> **Data excerpt**
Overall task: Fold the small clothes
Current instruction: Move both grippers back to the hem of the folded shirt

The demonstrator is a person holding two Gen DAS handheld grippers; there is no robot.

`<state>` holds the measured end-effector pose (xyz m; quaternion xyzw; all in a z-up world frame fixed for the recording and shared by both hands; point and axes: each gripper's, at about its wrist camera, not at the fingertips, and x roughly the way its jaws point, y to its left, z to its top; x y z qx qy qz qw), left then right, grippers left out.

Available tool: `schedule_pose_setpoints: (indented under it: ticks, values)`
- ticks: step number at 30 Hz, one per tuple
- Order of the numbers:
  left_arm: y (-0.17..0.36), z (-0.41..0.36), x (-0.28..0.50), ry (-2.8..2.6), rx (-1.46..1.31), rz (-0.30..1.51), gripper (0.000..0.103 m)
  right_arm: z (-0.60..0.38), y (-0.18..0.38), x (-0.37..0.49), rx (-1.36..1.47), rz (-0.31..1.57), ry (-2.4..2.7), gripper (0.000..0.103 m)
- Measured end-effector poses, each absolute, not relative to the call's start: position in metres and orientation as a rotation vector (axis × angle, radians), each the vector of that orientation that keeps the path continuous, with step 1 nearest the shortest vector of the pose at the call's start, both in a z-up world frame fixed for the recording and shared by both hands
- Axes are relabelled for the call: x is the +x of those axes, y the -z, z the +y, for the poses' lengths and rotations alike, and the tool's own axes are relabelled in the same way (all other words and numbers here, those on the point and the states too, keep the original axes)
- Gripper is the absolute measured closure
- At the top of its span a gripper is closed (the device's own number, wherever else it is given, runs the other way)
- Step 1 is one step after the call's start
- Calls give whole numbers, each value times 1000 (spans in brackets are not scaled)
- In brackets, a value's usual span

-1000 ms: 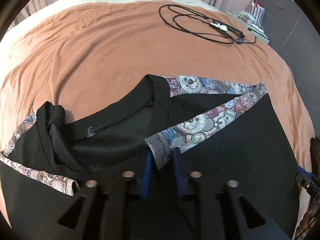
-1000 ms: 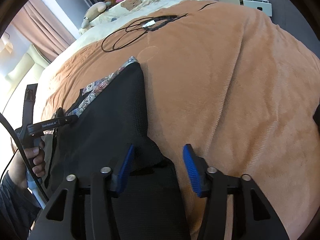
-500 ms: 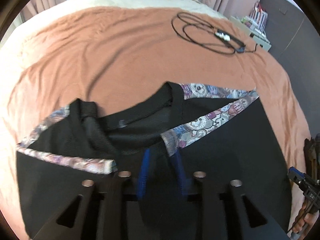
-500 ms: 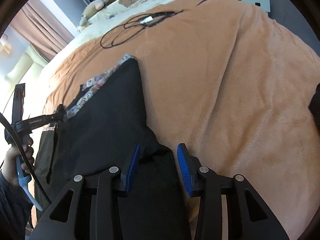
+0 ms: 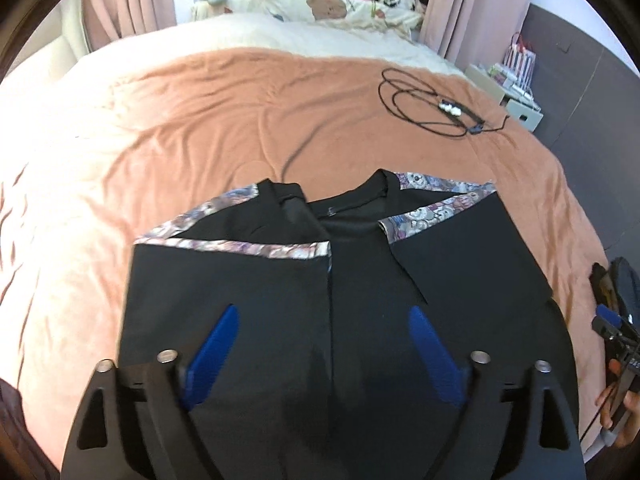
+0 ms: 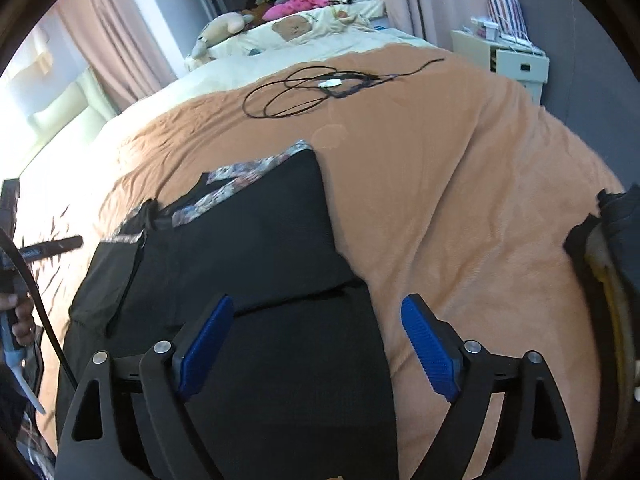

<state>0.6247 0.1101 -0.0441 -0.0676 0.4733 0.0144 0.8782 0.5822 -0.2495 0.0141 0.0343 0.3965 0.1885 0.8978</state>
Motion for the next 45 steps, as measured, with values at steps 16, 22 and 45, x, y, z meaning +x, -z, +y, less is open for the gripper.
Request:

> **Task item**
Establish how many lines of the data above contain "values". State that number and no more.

> **Solution to the problem**
2